Advice Request Comodo Embedded Code Detection -- How does it work?

[shmu26]

Does anyone happen to know how Comodo's embedded code detection actually works?
Sometimes it creates a script file, but doesn't actually block the action. Sometimes it doesn't even create a script file. And sometimes it does what you would expect: it creates a script file, and blocks the action.
This varied behavior has been confirmed on the Comodo forum, but after their terse explanations, I am still puzzled.
I can open a powershell console and enter a command to launch MS Word, and no script file is created.
I can open ConfigureDefender and change WD settings (this is done by powershell cmdlet) and it creates a script file, but does not block the action.

 

[Eddie Morra]

I don't think even COMODO knows.

Is this feature only present for Windows 10 systems? If so, then it probably works via AMSI.

I've never heard of the feature though, so I don't know.

 

[shmu26]

I don't think even COMODO knows.

Is this feature only present for Windows 10 systems? If so, then it probably works via AMSI.

I've never heard of the feature though, so I don't know.

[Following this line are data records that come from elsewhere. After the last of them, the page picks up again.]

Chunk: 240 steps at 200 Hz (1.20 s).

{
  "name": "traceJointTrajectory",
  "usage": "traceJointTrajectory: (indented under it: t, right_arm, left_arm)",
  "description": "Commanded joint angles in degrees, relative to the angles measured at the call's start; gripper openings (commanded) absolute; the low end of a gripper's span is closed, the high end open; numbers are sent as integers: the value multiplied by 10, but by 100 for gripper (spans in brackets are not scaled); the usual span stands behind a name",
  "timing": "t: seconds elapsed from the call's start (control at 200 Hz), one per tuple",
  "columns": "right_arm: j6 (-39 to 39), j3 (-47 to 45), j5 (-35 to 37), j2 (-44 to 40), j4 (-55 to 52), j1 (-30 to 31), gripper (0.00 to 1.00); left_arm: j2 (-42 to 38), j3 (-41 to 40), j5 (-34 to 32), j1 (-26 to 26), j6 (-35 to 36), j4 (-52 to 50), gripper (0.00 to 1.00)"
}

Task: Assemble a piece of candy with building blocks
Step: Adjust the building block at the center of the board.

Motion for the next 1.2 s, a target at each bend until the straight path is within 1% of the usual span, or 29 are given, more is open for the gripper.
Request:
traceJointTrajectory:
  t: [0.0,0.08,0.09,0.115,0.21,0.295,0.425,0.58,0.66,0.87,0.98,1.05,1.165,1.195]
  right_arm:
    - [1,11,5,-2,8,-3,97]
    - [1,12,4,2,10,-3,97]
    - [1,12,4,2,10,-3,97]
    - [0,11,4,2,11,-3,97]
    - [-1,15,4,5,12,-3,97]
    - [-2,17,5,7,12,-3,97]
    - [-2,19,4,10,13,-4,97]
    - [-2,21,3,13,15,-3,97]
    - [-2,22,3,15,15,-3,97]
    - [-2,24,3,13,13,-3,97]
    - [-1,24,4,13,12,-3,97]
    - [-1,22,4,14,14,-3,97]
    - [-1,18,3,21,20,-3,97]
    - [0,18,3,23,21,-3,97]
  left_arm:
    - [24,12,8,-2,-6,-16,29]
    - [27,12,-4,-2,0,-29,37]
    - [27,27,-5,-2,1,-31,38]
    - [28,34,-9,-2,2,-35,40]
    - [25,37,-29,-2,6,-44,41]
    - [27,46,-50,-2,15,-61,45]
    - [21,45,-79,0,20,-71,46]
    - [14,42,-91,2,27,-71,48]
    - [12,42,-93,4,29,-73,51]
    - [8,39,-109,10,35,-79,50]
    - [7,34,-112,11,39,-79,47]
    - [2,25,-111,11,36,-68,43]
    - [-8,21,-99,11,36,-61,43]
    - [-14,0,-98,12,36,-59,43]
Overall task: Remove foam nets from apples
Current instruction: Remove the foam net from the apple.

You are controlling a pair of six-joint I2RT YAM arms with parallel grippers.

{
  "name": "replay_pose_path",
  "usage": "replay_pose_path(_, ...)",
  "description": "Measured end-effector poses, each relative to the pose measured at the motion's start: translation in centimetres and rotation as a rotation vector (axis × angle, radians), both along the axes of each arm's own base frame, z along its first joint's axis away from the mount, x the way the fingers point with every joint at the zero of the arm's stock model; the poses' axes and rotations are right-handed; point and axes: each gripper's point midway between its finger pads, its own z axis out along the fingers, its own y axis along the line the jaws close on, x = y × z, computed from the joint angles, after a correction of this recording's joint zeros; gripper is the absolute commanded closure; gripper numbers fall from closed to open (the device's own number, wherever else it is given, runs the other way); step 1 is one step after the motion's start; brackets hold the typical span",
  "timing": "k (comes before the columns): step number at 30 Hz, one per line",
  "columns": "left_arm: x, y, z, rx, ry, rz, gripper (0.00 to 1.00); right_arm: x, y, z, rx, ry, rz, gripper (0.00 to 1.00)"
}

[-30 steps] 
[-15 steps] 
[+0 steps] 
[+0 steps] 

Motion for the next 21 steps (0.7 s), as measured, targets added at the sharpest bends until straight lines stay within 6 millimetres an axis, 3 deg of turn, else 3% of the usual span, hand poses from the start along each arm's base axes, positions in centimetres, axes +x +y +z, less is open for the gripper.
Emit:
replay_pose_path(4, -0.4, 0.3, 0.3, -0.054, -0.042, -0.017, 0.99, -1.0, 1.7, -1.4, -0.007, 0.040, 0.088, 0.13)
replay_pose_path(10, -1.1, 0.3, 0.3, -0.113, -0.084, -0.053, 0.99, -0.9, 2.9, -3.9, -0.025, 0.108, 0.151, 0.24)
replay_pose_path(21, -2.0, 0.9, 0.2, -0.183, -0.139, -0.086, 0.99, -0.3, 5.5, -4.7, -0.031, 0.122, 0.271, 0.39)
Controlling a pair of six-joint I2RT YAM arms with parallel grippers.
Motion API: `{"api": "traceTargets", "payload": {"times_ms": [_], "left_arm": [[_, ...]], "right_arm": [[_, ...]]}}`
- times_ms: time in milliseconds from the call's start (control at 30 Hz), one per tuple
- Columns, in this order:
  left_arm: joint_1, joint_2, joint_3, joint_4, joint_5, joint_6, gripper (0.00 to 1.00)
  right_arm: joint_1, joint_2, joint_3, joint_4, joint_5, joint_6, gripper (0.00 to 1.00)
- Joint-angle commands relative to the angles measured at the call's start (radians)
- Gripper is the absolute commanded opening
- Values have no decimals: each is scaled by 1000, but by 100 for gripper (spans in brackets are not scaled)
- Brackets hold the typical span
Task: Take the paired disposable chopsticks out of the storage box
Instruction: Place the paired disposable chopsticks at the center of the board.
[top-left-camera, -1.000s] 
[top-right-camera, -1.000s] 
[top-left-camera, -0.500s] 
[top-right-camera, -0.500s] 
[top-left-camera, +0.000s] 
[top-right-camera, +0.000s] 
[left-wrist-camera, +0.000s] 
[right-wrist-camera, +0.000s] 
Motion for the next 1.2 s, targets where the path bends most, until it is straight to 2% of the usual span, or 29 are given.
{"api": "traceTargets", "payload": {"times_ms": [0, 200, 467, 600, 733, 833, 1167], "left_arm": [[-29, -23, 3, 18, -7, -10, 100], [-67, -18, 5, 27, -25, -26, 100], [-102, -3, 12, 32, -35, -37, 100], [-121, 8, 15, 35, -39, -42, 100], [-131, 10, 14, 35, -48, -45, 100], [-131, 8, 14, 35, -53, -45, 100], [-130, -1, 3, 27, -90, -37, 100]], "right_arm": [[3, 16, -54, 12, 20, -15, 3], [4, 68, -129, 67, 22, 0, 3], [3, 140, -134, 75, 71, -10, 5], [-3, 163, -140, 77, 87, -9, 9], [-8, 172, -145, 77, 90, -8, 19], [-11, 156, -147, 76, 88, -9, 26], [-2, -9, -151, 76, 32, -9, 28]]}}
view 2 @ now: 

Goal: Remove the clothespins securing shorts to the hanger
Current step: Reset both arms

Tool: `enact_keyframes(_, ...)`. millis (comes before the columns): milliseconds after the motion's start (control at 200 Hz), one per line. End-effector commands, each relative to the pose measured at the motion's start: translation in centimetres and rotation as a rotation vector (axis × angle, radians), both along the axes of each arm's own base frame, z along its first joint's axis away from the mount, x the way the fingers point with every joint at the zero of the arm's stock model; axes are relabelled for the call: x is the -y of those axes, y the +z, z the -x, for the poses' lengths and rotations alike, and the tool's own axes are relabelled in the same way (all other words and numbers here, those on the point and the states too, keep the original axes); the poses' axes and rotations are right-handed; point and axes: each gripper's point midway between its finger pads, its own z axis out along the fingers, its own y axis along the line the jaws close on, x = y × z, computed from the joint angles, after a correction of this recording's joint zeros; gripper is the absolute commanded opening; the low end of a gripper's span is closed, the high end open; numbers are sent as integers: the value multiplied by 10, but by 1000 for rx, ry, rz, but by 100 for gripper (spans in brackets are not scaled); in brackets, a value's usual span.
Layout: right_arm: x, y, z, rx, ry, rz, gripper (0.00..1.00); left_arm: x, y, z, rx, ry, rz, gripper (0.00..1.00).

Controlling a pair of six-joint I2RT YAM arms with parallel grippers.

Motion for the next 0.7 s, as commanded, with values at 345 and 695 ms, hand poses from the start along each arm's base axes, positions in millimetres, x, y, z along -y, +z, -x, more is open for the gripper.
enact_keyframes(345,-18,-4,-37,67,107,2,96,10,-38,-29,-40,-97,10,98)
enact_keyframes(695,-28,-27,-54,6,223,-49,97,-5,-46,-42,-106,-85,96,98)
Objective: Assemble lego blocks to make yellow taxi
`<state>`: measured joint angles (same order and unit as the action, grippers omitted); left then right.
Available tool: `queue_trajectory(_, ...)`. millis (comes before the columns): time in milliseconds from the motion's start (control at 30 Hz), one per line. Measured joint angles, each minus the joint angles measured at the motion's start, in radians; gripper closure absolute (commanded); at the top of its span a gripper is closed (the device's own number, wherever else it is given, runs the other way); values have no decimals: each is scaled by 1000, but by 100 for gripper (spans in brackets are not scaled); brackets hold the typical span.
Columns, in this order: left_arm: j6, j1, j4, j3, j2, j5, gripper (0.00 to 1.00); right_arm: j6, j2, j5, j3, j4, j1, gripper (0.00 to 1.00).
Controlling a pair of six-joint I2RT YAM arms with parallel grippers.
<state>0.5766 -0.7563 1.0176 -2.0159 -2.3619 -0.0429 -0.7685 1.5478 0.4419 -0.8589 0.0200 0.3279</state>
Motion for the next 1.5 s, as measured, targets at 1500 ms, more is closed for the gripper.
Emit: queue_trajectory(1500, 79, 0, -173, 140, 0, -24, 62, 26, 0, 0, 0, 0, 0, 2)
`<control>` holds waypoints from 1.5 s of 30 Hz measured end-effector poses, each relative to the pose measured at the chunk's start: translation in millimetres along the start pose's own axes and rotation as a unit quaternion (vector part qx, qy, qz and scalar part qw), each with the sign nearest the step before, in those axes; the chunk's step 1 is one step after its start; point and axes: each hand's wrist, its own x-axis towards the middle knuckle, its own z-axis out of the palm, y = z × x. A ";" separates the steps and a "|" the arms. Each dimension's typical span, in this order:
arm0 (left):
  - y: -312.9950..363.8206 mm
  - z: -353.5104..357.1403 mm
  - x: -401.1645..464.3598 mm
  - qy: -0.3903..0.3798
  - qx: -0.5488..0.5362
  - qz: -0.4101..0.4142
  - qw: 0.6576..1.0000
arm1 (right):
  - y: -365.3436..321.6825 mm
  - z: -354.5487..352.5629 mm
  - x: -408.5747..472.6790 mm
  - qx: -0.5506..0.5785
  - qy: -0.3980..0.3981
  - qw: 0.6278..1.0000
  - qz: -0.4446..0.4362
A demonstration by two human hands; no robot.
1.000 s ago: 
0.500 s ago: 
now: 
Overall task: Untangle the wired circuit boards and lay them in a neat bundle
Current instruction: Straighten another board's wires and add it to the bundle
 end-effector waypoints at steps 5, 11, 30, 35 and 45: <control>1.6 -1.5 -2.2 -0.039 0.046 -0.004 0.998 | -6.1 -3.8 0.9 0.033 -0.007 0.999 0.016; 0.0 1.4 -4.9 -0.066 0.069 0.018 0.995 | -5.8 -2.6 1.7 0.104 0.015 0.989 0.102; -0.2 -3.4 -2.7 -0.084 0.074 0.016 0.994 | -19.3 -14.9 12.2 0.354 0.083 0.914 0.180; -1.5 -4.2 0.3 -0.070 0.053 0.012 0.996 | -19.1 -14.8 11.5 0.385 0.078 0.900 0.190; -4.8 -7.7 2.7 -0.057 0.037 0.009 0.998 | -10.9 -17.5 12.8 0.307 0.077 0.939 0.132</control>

It was before AMSI, as far as I know it works on all Windows systems. It began with Comodo 10, a couple years ago.
When a monitored app, such as powershell, runs a script, Comodo reads the script, writes it to a text file, and puts that text file in a special Comodo folder. If the script meets certain parameters, the script will be blocked, via the text file. It's not really a .txt file, but you can open it with notepad and read it in clear text.
That's about all I know about it.

 

[shmu26]

So forget about how it works -- can somebody tell me what is expected behavior?
What are the parameters of the scripts that it is supposed to block?

 

[Eddie Morra]

@shmu26

1. Run PowerShell.exe.
2. Do anything.
3. Check if a file was made for the script.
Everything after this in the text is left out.